What you will do -> Look at every line below and count those containing "Object". Answer with the number only.

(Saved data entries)
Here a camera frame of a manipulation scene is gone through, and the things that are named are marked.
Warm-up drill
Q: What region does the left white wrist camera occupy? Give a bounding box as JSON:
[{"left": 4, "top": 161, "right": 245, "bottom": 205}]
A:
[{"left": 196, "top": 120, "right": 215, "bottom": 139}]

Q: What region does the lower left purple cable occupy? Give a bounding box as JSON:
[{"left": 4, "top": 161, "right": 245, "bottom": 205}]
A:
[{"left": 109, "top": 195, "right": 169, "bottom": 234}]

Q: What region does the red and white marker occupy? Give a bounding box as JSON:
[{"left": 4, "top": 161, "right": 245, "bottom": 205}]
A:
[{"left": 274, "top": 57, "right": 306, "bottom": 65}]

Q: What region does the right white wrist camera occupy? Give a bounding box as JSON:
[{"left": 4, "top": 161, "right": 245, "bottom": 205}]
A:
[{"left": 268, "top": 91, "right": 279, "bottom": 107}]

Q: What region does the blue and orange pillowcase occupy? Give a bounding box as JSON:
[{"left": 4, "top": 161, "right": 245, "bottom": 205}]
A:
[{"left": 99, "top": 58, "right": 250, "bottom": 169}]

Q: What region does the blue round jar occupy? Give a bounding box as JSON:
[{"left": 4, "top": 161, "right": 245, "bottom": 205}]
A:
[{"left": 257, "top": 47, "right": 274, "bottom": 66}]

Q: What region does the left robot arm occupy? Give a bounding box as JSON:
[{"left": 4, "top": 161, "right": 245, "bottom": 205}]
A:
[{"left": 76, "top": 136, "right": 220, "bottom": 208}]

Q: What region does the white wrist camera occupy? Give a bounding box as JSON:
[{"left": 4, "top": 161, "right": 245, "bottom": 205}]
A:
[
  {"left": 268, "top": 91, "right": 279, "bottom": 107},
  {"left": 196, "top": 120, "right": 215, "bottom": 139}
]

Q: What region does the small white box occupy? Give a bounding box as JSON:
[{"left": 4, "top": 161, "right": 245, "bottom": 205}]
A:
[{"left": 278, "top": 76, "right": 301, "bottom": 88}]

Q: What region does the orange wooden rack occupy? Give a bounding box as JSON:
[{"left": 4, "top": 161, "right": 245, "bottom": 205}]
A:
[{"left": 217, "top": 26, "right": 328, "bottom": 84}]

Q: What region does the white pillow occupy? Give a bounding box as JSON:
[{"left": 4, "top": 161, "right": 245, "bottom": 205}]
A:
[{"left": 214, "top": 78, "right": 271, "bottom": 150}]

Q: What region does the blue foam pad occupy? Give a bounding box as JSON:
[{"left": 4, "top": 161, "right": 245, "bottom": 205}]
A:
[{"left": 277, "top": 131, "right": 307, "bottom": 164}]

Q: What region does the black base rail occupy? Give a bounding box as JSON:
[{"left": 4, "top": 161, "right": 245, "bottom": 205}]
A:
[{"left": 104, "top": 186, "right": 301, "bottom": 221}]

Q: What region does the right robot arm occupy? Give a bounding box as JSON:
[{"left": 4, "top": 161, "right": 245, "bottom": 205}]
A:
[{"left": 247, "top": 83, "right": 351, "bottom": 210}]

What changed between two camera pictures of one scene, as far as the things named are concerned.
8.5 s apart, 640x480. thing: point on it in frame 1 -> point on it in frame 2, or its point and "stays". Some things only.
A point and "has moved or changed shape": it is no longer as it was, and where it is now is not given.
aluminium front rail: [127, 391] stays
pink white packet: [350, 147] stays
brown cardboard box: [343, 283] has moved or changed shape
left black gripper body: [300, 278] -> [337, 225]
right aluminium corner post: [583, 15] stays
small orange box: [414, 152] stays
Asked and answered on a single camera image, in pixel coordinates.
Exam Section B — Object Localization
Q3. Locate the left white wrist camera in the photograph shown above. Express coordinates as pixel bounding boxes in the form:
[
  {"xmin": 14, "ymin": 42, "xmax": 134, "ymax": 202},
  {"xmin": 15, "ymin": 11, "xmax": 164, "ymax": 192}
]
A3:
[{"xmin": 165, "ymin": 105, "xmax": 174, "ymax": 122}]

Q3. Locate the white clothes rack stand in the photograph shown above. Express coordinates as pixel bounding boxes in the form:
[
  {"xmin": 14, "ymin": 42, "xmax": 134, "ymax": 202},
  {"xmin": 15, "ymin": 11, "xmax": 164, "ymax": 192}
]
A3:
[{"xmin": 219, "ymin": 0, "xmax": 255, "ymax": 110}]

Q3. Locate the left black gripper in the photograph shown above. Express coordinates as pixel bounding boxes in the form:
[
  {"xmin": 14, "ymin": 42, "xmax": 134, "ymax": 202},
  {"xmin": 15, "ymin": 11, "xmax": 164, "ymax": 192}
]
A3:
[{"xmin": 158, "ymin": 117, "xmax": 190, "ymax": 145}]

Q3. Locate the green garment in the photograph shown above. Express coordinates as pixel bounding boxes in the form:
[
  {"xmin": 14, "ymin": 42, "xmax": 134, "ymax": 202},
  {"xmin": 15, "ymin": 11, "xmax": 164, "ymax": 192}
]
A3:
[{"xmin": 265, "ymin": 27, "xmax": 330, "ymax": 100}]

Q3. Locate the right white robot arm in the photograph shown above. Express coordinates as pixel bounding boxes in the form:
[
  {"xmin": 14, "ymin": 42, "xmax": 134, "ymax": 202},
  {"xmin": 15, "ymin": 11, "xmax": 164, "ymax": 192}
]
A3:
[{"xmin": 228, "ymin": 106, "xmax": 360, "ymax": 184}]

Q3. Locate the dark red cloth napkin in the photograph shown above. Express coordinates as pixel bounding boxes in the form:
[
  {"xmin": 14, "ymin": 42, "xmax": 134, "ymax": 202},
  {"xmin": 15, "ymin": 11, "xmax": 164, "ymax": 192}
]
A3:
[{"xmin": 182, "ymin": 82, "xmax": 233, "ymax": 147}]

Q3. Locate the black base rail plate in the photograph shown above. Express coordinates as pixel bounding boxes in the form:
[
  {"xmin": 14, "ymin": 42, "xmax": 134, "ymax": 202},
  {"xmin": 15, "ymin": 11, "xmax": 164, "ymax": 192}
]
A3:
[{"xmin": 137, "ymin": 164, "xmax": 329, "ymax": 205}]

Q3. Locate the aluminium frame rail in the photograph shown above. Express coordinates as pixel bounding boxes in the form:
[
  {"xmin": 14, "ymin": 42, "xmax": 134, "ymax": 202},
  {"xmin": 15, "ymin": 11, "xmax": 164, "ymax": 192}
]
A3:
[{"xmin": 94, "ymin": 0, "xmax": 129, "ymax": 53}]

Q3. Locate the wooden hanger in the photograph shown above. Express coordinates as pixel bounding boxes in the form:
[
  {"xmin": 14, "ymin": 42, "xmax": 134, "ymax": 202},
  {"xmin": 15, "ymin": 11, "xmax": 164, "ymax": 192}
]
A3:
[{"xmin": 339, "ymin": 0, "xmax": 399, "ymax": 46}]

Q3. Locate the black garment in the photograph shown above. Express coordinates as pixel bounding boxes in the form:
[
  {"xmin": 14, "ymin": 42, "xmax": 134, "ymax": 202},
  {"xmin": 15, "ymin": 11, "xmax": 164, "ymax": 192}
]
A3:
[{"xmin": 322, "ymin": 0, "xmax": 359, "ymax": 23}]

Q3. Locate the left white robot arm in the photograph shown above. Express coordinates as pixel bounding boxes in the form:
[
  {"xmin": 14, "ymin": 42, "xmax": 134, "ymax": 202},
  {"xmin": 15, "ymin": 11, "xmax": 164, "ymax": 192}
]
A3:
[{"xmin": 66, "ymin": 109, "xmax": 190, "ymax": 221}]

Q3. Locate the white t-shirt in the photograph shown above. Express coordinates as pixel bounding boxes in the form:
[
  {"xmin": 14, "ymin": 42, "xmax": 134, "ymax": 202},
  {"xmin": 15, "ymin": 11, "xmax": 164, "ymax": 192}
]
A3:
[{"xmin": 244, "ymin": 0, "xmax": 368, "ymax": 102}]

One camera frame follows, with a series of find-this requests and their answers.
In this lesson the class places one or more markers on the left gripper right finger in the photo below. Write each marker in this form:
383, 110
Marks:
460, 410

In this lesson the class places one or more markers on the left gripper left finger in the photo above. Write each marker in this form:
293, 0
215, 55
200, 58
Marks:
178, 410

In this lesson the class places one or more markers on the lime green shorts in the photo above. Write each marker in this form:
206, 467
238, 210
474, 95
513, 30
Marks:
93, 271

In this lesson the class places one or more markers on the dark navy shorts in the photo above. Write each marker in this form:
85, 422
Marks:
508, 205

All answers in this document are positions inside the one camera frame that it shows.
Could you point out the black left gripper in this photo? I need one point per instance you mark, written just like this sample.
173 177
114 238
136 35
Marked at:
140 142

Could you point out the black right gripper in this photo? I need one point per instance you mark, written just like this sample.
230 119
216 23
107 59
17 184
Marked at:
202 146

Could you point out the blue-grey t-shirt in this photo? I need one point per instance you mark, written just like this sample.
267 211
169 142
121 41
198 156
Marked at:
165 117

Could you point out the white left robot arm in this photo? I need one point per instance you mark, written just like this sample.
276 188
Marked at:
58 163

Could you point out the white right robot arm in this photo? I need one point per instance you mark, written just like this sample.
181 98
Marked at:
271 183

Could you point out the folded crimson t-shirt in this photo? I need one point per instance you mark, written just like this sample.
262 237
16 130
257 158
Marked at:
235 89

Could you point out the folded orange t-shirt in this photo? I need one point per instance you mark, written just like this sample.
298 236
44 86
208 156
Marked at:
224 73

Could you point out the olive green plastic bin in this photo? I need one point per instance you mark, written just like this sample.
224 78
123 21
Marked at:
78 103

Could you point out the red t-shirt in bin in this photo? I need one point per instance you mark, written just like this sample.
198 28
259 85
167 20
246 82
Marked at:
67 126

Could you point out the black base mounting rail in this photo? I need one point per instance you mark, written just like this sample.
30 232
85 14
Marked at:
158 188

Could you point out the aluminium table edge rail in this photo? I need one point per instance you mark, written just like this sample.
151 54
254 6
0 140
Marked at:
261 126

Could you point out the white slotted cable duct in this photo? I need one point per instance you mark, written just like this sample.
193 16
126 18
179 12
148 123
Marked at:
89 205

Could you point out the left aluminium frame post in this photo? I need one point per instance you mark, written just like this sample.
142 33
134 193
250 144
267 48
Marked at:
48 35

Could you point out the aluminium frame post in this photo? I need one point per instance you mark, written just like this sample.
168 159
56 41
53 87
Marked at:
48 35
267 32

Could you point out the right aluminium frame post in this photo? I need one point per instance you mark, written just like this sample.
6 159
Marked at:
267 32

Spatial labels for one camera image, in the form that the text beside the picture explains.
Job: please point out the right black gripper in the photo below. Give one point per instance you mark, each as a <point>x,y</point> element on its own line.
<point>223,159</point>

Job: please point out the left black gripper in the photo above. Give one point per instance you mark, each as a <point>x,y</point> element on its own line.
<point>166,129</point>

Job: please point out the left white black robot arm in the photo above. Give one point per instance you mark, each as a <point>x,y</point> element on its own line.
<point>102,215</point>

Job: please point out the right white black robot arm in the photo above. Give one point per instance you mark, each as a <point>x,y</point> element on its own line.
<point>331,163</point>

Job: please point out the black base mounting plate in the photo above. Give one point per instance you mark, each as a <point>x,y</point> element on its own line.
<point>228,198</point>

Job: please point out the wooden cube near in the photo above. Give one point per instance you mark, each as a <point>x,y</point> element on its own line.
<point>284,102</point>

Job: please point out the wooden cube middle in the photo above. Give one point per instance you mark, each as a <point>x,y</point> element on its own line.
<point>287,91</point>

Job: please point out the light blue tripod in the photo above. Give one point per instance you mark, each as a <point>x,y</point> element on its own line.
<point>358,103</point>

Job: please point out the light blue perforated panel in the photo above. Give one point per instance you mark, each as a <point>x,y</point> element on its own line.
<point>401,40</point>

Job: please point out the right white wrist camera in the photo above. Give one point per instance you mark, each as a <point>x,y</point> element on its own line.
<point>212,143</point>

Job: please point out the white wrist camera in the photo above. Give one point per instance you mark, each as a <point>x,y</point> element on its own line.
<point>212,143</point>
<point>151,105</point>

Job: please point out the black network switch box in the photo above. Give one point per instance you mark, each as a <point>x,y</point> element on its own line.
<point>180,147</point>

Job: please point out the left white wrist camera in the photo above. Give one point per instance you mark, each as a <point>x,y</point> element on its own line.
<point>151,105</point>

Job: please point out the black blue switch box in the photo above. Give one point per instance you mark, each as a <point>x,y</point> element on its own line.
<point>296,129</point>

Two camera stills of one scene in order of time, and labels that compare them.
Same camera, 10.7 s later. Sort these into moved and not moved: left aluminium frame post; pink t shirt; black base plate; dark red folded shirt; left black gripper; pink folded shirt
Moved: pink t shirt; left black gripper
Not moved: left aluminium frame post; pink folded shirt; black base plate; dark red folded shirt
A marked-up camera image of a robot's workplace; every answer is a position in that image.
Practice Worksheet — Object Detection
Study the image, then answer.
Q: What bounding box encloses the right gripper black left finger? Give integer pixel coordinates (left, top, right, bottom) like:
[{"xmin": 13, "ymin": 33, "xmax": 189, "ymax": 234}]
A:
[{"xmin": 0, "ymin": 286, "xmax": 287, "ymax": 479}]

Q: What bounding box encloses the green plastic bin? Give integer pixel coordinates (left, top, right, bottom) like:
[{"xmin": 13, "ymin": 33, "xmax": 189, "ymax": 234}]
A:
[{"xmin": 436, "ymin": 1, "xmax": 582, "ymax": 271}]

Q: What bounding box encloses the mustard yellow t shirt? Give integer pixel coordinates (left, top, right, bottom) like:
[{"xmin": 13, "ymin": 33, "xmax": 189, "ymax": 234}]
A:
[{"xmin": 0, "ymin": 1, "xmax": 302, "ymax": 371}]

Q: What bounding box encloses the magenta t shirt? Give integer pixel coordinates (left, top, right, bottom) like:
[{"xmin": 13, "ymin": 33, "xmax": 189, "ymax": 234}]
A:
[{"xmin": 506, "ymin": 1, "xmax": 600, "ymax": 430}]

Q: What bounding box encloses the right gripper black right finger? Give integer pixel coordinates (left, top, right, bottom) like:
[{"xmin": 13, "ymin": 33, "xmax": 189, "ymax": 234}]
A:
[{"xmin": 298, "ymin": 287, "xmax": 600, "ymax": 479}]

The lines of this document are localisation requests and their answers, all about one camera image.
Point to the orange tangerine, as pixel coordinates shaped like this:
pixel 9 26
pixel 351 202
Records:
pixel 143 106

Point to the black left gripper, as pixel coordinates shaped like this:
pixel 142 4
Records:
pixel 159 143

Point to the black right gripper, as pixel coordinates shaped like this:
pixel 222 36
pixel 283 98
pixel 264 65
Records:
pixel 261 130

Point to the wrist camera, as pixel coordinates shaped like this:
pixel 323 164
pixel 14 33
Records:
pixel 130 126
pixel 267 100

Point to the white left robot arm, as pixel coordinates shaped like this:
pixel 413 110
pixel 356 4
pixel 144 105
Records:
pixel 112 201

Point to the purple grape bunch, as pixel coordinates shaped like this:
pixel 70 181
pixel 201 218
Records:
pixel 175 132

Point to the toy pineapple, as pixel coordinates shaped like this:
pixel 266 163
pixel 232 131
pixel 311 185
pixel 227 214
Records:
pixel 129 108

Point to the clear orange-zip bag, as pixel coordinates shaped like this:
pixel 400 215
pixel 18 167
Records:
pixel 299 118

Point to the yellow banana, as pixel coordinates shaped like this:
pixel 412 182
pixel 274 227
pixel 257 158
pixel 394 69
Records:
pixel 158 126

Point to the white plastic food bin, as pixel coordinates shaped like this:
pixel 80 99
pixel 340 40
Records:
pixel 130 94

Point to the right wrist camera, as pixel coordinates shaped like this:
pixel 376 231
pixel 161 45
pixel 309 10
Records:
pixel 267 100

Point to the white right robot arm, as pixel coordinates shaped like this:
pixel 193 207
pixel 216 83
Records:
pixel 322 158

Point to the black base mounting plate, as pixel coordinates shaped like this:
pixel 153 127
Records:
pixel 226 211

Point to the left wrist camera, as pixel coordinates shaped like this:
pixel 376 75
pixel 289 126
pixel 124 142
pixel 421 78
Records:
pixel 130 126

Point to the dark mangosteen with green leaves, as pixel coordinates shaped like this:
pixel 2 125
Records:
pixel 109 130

Task answer -> 2